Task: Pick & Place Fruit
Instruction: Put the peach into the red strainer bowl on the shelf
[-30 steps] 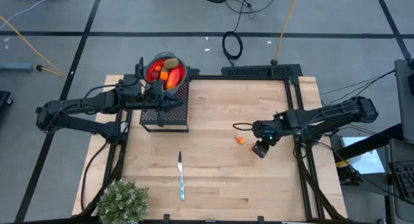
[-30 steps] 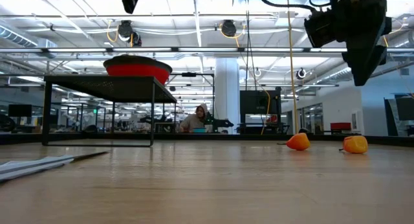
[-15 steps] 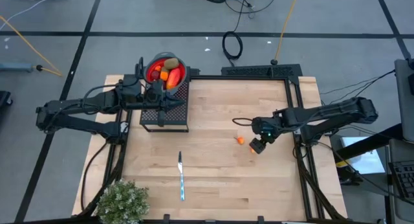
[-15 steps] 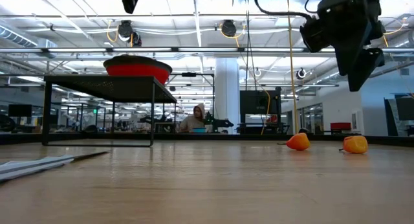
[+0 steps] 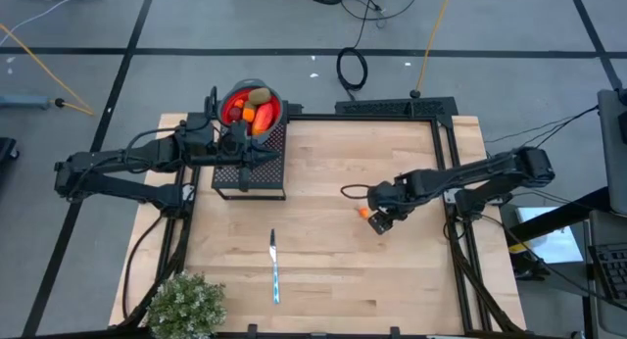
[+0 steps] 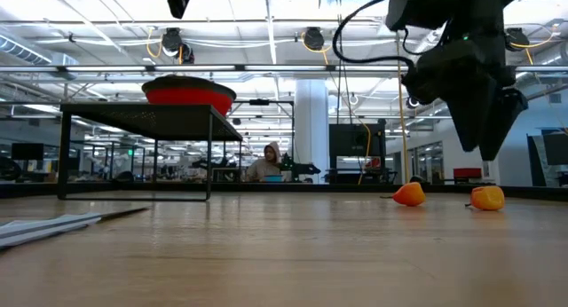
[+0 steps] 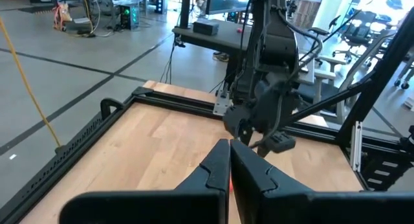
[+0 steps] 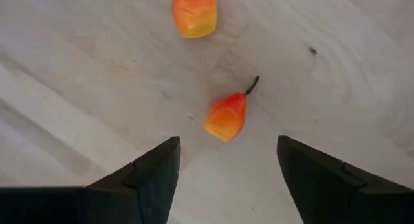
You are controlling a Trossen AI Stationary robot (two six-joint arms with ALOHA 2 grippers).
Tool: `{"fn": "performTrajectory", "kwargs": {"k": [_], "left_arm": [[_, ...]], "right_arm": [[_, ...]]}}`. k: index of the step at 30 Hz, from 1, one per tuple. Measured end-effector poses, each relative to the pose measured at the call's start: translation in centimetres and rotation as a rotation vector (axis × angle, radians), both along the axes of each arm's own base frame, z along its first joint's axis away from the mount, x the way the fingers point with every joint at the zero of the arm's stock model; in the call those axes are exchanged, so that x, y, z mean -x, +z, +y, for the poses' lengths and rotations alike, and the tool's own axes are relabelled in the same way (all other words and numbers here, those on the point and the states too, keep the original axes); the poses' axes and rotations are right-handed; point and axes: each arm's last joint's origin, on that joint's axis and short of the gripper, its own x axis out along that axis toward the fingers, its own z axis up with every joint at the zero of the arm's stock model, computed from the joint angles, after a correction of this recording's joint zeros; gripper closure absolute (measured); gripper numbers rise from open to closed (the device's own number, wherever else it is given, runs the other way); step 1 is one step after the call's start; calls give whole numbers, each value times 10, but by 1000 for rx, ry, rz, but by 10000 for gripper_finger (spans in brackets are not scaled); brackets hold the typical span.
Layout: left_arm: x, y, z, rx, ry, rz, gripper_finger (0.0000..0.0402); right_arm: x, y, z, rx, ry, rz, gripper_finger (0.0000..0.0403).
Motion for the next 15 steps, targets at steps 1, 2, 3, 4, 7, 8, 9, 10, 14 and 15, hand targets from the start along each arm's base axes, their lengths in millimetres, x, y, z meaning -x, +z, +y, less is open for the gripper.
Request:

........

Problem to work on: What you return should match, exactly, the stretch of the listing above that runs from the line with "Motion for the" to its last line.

Solution to this task:
Motion for the next 15 steps, targets at steps 1, 2, 3, 4, 7, 8, 9, 10, 14 and 15, hand targets from the start along each arm's base axes, their lengths in millimetres, x, y, z meaning -x, +z, +y, less is open for the gripper.
Request:

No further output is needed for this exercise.